Task directions:
Copy exactly the lines of the records below, and only those lines, beginning with the line that contains "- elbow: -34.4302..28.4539" and ending with the line that contains "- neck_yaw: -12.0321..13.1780".

-- Data extracts follows --

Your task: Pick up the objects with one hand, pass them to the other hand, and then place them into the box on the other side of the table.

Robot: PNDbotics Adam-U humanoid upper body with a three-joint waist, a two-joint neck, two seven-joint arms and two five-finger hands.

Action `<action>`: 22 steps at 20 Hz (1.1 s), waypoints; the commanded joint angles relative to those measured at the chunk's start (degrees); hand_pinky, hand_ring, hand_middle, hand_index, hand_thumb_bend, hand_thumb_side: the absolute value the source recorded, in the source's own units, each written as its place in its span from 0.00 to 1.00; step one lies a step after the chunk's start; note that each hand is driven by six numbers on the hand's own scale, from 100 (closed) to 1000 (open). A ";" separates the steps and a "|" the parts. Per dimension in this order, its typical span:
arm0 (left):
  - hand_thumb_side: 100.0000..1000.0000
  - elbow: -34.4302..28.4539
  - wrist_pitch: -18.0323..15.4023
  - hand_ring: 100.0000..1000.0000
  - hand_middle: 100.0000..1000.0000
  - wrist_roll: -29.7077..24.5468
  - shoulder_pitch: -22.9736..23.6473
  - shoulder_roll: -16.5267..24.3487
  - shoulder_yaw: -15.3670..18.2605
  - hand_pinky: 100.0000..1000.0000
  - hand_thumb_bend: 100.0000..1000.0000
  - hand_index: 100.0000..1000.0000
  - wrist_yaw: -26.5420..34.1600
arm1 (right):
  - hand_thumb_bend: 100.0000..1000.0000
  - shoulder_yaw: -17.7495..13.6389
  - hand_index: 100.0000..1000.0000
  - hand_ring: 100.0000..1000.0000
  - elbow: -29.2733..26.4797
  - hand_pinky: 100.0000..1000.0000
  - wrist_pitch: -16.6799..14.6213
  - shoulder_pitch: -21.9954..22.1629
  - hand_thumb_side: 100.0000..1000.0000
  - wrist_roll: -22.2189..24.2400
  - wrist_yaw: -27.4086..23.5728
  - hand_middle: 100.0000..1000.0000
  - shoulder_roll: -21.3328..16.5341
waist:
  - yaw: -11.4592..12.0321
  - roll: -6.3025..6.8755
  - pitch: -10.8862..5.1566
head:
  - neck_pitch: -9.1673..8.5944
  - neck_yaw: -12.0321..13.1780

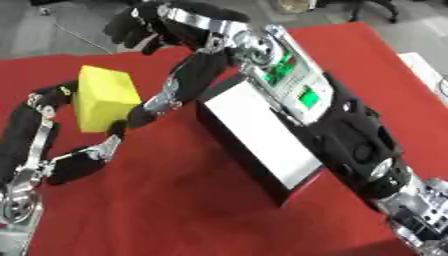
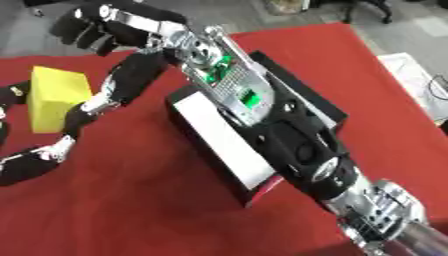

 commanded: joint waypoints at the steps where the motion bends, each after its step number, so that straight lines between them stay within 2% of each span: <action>1: 0.44 -1.73 0.31 0.58 0.42 -0.08 -0.55 0.41 -0.13 0.69 0.00 0.53 2.48 | 0.79 0.01 0.81 0.84 0.59 0.81 -0.88 -0.71 0.12 0.38 1.41 0.79 -0.33 | 0.12 -0.31 0.13 | -0.29 -0.31; 5: 0.45 -2.53 0.06 0.58 0.42 -0.47 -0.62 0.46 -0.38 0.69 0.00 0.53 2.72 | 0.78 0.25 0.81 0.84 1.59 0.81 -1.35 -0.92 0.12 0.44 1.75 0.80 0.09 | 0.34 -0.33 0.34 | -0.22 -0.54; 12: 0.39 -2.68 -1.49 0.57 0.42 -0.69 -1.27 -0.42 -0.79 0.68 0.00 0.53 0.08 | 0.77 0.53 0.81 0.84 1.97 0.81 -0.67 -1.38 0.11 0.47 0.54 0.80 0.84 | 0.75 -0.20 0.88 | -0.38 -0.79; 15: 0.35 -2.62 -2.10 0.57 0.42 -0.70 -1.40 -0.64 -0.97 0.68 0.00 0.53 -1.26 | 0.75 0.53 0.81 0.84 2.08 0.81 -0.34 -1.37 0.09 0.53 0.23 0.80 0.91 | 0.79 -0.13 1.01 | -0.39 -0.77; 22: 0.32 -2.04 -2.86 0.57 0.42 -0.79 -1.42 -1.15 -1.33 0.68 0.00 0.53 -3.47 | 0.68 0.12 0.79 0.83 2.90 0.80 -0.25 -1.37 0.02 0.83 -0.56 0.78 0.98 | 0.60 0.16 1.28 | -0.56 -0.76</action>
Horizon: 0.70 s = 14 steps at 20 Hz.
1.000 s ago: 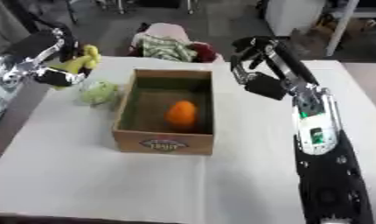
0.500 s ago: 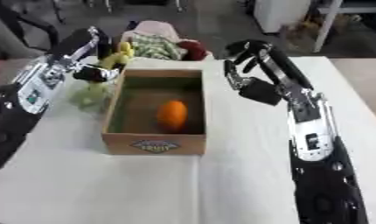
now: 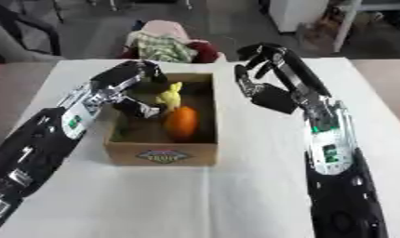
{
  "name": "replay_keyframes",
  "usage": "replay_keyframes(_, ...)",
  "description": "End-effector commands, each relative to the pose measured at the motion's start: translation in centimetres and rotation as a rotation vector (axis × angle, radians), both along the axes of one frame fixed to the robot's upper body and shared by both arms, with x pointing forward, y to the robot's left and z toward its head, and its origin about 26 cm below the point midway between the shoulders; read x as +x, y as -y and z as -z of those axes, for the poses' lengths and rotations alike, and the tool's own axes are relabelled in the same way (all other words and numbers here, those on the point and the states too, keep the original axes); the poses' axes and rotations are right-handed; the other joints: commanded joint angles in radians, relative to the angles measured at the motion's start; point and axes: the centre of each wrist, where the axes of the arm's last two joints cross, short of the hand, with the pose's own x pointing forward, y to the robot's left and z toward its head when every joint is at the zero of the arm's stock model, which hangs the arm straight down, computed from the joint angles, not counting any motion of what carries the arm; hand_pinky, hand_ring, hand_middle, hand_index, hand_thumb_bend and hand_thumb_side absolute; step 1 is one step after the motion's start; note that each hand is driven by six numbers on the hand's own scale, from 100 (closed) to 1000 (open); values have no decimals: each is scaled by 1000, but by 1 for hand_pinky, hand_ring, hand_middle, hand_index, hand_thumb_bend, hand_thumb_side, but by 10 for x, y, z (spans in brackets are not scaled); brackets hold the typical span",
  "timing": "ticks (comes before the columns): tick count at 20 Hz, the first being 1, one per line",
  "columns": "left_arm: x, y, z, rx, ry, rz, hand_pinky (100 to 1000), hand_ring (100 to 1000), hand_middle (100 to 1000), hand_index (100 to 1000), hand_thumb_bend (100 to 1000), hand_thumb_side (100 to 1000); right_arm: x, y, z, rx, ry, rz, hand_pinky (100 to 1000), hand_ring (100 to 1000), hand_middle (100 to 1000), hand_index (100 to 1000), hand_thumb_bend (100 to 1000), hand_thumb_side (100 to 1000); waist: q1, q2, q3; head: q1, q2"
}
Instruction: Pick up objects on the table and place them in the box.
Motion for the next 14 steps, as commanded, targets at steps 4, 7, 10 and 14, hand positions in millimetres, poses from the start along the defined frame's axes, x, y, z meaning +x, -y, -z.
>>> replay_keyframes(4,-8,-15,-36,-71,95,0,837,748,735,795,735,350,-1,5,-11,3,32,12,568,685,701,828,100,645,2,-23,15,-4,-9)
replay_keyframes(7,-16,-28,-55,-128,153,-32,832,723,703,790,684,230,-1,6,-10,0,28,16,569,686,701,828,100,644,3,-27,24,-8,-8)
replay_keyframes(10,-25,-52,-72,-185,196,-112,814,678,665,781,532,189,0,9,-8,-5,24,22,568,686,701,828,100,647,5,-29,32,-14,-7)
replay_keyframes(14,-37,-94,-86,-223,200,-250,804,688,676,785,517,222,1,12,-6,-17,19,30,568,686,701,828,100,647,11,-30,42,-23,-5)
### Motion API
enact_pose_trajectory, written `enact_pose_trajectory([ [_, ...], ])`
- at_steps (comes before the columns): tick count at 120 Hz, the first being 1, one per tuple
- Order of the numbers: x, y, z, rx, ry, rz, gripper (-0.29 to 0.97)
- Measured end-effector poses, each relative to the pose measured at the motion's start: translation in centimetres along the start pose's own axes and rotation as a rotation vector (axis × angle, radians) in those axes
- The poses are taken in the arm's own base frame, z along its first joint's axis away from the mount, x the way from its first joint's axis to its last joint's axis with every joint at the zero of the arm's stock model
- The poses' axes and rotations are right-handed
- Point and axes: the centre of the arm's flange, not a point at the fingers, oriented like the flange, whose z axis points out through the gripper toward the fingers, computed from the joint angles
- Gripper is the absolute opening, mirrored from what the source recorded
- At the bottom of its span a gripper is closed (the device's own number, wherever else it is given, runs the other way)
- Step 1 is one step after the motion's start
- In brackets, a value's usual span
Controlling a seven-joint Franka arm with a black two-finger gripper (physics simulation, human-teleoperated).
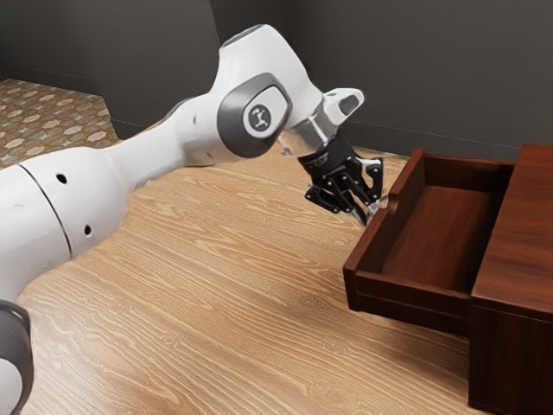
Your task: Pull the drawer handle with one arm to open the drawer
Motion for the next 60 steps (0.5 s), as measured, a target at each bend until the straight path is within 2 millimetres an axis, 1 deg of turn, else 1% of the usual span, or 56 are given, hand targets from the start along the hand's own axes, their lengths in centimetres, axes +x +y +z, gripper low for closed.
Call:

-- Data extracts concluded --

Exercise result:
  - elbow: -34.4302..28.4539
  - wrist_pitch: -18.0323..15.4023
  - hand_ring: 100.0000..1000.0000
  - hand_middle: 100.0000..1000.0000
  - wrist_roll: -29.7077..24.5468
  - shoulder_pitch: -22.9736..23.6473
  - shoulder_roll: -16.5267..24.3487
  - shoulder_yaw: -15.3670..18.2605
  - hand_pinky: 100.0000..1000.0000
  - hand_thumb_bend: 100.0000..1000.0000
  - hand_index: 100.0000..1000.0000
  - wrist_yaw: -26.5420..34.1600
arm1 (right):
  - hand_thumb_bend: 100.0000..1000.0000
  - shoulder_yaw: -17.7495..13.6389
  - hand_index: 100.0000..1000.0000
  - hand_ring: 100.0000..1000.0000
  - elbow: -29.2733..26.4797
  - hand_pinky: 100.0000..1000.0000
  - wrist_pitch: -16.6799..14.6213
  - shoulder_pitch: -21.9954..22.1629
  - hand_thumb_side: 100.0000..1000.0000
  - wrist_roll: -22.2189..24.2400
  - wrist_yaw: -27.4086..23.5728
  - hand_middle: 100.0000..1000.0000
  - shoulder_roll: -21.3328..16.5341
waist:
  - yaw: -11.4592..12.0321
  - roll: -6.3025..6.8755
  - pitch: -10.8862..5.1566
head:
  - neck_pitch: -9.1673..8.5944
  - neck_yaw: -12.0321..13.1780

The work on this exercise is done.